Does it seem fair and practical in their social context?
Do your family elders expect you to meet them as equals in
the world once you have achieved adulthood? What might restrain
Bimala or make it difficult for her to accept Nikhil’s proposition?
10. What are Nikhil’s criticisms of his social tradition?
What are Sandip’s? How do they express their common educational
background, in spite of their differences?
11. How would your feeling about life be different if you
lived as Bimala does in the first chapter of The Home and
the World?
12. Have you or your friends contemplated making changes
in your lives as thoroughgoing as the ones Bimala makes in
this story? What consequences would you incur if you changed
your relationship with your traditional past in ways similar
to the changes Bimala has made in her life?
13. Discuss Bimala’s sense of women’s roles in and contributions
to her husband’s family. Consider also her remarks at the
beginning about her mother. Does she want to continue in
their ways? Does she wish to emulate their examples? To
what extent is she willing to respect and emulate their examples
and to what extent is she willing to be modern and find a
new public role for herself as a woman?
Valuing Storytelling:
14. Why do these narrators want to tell their stories?
How does each narrator actually sound in telling his
or her story? Discuss the following motives for storytelling
and tell which ones you notice in the narrator of this book:
justification; self-aggrandizement; reflection; dramatization;
creating heroes. Do you see any other motives in their ways
of telling their stories?
15. Why has Tagore wanted to have three narrators? What
effect has he achieved in setting up their stories as three
versions of a common set of events? What seems particularly
modern about this?
16. What special values does the three-narrator structure
of this novel suggest to its readers? How do its narrators
value listening, being heard, and the opportunity for civil
argument? How might we translate these things into civic
practices in our lives today?
Individual Experience Reflecting Cultural Experience:
17. Which character in this novel represents traditional
Indian culture most piously?
18. How does each character in The Home and the World
represent Indian culture in a unique way?
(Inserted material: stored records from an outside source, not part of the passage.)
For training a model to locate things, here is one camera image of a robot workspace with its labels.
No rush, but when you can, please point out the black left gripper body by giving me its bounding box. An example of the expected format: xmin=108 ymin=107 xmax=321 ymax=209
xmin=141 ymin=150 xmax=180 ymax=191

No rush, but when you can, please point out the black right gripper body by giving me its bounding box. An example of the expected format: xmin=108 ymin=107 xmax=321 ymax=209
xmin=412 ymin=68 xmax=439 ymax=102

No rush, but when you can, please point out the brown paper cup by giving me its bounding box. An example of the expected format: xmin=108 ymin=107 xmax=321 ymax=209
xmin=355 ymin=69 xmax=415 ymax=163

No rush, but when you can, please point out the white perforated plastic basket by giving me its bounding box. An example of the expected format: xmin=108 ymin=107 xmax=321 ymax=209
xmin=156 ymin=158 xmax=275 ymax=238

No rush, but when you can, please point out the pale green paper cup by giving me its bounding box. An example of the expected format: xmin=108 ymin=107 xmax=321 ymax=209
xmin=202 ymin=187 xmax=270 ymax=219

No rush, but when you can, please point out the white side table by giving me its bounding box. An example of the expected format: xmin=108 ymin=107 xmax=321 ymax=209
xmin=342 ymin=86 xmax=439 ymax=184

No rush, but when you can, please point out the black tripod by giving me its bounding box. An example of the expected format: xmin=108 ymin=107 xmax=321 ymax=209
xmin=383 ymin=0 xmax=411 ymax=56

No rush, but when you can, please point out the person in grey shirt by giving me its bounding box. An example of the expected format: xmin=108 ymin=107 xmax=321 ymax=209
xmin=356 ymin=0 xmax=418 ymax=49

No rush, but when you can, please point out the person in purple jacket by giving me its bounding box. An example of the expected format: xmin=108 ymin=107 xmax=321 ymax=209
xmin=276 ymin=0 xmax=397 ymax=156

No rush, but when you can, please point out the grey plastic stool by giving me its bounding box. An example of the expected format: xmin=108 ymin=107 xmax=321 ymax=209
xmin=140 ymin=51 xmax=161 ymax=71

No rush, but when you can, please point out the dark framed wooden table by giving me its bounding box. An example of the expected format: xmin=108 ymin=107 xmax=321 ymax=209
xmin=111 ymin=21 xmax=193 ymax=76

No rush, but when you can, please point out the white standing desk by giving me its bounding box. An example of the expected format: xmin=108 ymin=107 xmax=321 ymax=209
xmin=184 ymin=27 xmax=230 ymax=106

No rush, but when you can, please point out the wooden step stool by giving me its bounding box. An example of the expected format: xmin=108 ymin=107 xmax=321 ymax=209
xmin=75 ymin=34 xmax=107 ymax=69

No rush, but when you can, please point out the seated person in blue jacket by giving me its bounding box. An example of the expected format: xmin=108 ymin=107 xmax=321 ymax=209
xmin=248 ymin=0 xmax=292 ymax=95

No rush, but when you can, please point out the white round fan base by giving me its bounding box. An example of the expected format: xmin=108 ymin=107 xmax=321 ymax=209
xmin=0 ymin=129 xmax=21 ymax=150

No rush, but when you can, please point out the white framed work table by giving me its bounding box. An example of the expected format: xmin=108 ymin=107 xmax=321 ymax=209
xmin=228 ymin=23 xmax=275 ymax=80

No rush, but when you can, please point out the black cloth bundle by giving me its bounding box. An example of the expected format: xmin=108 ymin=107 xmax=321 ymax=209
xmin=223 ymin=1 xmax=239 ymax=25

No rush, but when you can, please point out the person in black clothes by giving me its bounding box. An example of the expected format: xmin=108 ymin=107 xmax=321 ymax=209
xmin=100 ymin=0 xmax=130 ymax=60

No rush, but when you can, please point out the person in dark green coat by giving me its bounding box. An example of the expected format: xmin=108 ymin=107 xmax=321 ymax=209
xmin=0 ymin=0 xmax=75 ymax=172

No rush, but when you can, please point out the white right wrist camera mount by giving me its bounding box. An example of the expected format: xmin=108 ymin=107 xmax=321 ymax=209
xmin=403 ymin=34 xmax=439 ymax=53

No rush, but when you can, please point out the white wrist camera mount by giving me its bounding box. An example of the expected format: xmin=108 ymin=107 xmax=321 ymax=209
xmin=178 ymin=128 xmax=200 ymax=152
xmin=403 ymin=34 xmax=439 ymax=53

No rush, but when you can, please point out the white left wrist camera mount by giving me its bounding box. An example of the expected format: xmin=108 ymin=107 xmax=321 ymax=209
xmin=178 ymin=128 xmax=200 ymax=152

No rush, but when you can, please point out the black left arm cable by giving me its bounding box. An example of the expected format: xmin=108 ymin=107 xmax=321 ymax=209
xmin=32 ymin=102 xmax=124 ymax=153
19. How do the various characters of this novel manage foreign,
colonial influences in their lives? Is any character in the
novel without such influence?
20. How would you evaluate the foreign influences the characters
in this novel must respond to? Do some seem benign? Do some
seem pernicious? What advice would you give these characters
about dealing with such influences?
21. To what extent do you find your own life embodying cultural
influences that are foreign to those of your personal origins?
Would you make any comparisons between yourself and characters
in this novel, in this regard?
22. What has Rabindranath Tagore done to make this novel,
which owes much to the English tradition of the romance novel,
particularly Indian? What has Tagore borrowed from the European
novel and what has he put into this book that only an Indian
writer could imagine?
23. Has reading this novel made you more aware of an individual’s
responsibilities to diverse cultural influences and interests?
Does it make you see some good in combining diverse cultural
influences, or does it make you feel you should instead be
culturally pure and completely distinct in your culture?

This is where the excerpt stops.